On Fri, Mar 27, 2015 at 2:45 AM, Ted Dunning <ted.dunn...@gmail.com> wrote:

> Also, if you can include linking information between documents, you should
> be able to substantially improve accuracy.  Same goes for behavioral data
> like browsing history.
>
>
>
> On Thu, Mar 26, 2015 at 6:10 AM, Hersheeta Chandankar <
> hersheetachandan...@gmail.com> wrote:
>
> > Thank you so much Chirag and David for your suggestion.
> > I'll surely try it.
> >
> > On Thu, Mar 26, 2015 at 6:31 PM, 3316 Chirag Nagpal <
> > chiragnagpal_12...@aitpune.edu.in> wrote:
> >
> > > A better approach I can think of for the aformentioned task is to use
> > > Latent Dirichlet Allocation
> > >
> > > You can force, LDA to learn topics with certain specific words by
> > > assigning higher probability values to those words in the initial
> > dirichlet
> > > distribution.
> > >
> > > That way you will be able to discover topics better
> > >
> > > Chirag Nagpal
> > > Department of Computer Engineering
> > > Army Institute of Technology, Pune
> > >
> > > ________________________________________
> > > From: Hersheeta Chandankar <hersheetachandan...@gmail.com>
> > > Sent: Thursday, March 26, 2015 6:25 PM
> > > To: user@mahout.apache.org
> > > Subject: Latent Semantic Analysis for Document Categorization
> > >
> > > Hi,
> > >
> > > I'm working on a document categorization project wherein I have some
> > > crawled text documents on different topics which I want to categorize
> > into
> > > pre-decided categories like travel,sports,education etc.

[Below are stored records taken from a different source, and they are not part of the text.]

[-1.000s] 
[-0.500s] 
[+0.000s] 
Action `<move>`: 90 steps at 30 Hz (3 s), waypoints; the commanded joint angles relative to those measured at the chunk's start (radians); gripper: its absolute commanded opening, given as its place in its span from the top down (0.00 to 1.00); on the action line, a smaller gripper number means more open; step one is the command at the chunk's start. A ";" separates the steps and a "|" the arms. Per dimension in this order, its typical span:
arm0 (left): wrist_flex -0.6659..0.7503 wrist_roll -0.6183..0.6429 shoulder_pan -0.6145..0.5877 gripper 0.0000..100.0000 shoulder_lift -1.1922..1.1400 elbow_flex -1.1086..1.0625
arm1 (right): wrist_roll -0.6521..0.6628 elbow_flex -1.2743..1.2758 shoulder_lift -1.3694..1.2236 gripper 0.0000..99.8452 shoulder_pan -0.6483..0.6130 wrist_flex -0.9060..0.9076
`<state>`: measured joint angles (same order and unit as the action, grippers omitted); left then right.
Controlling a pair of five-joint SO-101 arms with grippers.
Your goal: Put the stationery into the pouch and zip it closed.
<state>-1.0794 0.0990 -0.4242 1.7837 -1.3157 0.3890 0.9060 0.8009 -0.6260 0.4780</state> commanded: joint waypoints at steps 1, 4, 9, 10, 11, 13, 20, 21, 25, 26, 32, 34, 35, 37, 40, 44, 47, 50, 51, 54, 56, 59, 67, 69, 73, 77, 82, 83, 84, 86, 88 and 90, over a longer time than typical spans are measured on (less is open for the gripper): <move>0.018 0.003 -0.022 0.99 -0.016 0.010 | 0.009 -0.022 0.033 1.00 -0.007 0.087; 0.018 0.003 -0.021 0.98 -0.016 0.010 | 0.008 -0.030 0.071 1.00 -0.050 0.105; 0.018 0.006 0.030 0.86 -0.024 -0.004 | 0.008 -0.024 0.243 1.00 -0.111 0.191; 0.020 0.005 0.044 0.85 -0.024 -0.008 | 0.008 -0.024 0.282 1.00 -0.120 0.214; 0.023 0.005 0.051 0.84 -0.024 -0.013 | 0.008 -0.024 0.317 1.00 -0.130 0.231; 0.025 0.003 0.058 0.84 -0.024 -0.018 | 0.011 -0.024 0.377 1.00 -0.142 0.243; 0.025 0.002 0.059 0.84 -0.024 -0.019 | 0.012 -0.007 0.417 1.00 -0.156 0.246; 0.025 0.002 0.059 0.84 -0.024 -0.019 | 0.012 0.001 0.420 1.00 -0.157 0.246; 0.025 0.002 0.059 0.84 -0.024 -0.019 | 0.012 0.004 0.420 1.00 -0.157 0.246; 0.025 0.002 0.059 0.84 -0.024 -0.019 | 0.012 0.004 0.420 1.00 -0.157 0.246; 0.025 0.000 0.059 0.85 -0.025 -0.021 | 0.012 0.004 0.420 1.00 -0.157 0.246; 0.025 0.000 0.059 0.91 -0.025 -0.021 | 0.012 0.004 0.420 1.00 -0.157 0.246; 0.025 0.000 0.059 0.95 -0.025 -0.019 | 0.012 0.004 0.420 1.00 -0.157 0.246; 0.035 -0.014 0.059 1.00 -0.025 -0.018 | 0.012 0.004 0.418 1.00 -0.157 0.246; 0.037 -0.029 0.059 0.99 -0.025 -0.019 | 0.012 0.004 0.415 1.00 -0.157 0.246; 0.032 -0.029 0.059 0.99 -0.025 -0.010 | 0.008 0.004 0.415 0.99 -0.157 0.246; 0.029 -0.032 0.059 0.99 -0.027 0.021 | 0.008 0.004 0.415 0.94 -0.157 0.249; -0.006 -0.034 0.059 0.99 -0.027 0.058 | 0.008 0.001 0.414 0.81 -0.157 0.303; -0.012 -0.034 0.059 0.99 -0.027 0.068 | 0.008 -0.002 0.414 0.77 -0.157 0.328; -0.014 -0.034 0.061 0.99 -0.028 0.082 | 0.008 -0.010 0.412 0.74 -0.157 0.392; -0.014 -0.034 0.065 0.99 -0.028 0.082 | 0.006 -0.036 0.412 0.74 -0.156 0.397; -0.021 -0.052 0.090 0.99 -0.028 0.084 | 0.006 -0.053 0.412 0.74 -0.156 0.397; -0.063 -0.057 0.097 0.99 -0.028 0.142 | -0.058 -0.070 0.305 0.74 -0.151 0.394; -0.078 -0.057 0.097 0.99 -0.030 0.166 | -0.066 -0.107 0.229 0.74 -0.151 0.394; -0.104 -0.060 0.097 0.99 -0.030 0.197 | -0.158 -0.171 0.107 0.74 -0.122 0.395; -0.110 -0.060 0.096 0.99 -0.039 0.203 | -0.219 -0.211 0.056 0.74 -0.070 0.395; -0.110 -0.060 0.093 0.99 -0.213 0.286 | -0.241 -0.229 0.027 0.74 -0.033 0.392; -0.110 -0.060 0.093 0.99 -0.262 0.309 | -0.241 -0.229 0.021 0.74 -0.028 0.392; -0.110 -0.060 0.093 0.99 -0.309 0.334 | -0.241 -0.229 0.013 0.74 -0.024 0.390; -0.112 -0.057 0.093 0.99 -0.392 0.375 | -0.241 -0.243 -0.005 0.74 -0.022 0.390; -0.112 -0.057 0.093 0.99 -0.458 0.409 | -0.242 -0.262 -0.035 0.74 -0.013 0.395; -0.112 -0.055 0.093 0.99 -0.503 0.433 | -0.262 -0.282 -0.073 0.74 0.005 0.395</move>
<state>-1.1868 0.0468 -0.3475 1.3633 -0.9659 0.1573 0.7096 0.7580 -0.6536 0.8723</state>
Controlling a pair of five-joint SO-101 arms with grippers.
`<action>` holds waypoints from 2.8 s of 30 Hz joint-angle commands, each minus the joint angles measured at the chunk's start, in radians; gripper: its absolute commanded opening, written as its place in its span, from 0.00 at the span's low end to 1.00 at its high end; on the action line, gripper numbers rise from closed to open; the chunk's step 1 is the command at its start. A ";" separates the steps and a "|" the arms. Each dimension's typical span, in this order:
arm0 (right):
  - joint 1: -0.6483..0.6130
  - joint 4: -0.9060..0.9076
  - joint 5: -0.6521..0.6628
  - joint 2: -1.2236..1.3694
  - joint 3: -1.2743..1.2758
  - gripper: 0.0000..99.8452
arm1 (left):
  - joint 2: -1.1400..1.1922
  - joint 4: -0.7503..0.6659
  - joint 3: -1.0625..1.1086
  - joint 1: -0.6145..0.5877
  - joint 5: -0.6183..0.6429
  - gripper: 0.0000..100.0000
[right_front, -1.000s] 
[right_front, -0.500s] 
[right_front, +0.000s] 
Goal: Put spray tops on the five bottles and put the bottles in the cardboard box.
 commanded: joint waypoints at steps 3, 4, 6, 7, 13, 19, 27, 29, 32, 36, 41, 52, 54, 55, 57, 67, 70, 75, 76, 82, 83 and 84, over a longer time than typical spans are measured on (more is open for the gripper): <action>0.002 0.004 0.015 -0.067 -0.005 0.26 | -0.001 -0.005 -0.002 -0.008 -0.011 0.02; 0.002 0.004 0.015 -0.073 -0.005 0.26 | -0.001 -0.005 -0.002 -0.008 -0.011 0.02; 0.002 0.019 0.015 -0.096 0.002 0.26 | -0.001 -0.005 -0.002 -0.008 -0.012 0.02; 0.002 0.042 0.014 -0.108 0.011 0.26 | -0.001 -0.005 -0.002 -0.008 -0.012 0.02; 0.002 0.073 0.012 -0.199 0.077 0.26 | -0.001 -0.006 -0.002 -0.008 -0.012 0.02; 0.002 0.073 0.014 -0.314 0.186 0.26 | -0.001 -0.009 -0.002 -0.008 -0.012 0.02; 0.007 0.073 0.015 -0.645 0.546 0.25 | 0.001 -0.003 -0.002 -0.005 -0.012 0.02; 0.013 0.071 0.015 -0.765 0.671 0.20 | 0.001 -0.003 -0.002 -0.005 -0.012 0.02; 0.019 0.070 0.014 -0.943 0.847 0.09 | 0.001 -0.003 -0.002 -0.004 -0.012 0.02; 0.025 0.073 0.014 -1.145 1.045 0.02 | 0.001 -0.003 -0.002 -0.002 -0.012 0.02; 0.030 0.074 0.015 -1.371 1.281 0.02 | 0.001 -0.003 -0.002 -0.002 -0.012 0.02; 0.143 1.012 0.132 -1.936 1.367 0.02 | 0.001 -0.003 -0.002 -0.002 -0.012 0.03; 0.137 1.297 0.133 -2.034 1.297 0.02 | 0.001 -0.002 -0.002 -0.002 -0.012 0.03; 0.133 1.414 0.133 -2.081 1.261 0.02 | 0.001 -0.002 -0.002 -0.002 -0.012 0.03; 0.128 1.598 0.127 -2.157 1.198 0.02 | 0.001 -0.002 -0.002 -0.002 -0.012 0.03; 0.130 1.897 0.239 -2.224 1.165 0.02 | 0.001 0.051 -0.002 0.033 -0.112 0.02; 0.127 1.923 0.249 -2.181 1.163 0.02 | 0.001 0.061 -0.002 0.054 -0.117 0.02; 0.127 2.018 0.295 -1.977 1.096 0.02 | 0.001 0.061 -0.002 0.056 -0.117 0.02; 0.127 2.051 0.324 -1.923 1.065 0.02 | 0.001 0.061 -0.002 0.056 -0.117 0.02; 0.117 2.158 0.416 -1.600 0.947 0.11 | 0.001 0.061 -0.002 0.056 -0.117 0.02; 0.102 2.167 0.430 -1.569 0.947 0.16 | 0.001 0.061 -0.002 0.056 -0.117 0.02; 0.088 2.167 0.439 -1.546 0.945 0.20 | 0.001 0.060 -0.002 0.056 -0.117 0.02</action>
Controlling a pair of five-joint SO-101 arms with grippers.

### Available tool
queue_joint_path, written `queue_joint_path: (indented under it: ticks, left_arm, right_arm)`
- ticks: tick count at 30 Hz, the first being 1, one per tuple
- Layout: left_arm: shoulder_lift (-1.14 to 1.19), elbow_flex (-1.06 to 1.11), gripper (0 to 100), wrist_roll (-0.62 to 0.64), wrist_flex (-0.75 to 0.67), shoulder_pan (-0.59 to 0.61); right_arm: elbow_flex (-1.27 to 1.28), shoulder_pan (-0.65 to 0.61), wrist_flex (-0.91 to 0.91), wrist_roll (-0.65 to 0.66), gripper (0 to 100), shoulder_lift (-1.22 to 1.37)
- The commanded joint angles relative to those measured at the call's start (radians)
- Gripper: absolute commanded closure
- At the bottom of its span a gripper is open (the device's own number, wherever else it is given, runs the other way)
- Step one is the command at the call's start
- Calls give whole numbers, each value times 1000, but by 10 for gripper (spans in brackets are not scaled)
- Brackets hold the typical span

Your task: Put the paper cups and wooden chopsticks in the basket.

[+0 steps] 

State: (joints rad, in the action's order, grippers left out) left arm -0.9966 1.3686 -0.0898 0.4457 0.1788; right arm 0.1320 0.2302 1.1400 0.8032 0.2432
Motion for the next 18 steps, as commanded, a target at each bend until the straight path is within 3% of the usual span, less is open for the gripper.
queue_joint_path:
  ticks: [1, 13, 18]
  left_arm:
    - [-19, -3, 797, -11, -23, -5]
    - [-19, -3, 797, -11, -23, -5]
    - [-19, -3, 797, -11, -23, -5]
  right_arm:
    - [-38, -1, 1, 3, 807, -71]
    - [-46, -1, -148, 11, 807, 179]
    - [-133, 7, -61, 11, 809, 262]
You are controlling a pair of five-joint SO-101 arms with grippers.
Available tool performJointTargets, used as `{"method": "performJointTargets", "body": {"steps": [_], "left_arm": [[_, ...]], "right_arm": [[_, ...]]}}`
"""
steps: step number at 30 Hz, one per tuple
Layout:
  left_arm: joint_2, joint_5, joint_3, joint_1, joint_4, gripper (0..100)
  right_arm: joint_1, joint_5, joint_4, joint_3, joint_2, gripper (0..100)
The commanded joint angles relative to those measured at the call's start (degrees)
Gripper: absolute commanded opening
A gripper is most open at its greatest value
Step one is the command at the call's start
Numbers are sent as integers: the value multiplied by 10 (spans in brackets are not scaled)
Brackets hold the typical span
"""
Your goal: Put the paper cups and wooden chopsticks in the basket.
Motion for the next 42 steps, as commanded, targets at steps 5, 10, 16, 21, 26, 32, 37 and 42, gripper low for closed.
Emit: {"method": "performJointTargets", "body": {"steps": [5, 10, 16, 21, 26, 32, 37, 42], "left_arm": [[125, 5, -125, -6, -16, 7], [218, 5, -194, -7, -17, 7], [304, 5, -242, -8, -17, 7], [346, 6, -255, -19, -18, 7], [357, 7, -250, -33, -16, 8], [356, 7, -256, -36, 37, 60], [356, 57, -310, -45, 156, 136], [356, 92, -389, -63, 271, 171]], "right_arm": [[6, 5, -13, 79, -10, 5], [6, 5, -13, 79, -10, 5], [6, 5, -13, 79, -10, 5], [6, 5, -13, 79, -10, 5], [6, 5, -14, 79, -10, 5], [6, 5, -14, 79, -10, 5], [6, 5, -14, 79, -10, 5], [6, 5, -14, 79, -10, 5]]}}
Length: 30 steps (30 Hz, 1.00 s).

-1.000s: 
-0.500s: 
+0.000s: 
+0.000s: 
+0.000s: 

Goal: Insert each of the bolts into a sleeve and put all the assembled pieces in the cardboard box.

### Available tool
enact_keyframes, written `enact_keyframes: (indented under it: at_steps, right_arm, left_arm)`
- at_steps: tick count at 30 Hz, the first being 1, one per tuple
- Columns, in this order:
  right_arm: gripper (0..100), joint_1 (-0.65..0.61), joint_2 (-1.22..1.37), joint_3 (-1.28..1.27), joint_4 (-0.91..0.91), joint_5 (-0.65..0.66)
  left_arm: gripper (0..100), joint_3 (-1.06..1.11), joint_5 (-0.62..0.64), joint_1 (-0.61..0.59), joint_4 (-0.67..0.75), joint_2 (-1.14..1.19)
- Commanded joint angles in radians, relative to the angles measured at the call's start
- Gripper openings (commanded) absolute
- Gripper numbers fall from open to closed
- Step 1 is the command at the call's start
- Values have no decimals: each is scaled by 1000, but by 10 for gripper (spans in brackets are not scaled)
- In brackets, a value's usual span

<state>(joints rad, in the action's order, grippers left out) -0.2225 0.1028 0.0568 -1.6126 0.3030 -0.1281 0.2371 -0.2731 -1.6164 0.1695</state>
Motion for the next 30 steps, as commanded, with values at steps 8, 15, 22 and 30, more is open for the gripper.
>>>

> > > Currently the approach I've used is of building a NaiveBayes
> > Classification
> > > model in mahout which has given good accuracy result of 70%-75%. But I
> > > would still like to improve the accuracy by retrieving the semantic
> > > dependencies between words of the documents.
> > > I've read about Latent Semantic Analysis(LSA) which creates a
> > term-document
> > > matrix and subjects it to mathematical transformation called Singular
> > Value
> > > Decomposition(SVD).
> > > I'd thought of firstly subjecting the raw documents to LSA followed by
> > > k-means clustering on LSA output and then giving the clustered output
> as
> > > input to the NaiveBayes Classifier.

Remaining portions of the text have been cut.